Copy the entries below word for word, minus the pictures.

· · · · ·

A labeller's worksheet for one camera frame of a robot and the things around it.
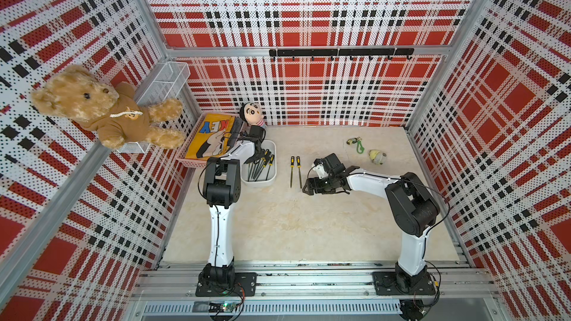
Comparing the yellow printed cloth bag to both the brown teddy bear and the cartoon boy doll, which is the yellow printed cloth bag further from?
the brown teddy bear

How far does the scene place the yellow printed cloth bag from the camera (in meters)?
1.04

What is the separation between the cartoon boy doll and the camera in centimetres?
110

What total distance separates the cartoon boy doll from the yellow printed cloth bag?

· · · · ·

● ANSWER BOX
A labeller's worksheet for one camera frame of a robot and the things around it.
Comparing the yellow printed cloth bag to both the brown teddy bear and the cartoon boy doll, which is the yellow printed cloth bag further from?
the brown teddy bear

How far does the scene place the yellow printed cloth bag from the camera (in meters)?
1.04

What is the separation between the cartoon boy doll and the camera in centimetres?
110

What total distance separates the cartoon boy doll from the yellow printed cloth bag?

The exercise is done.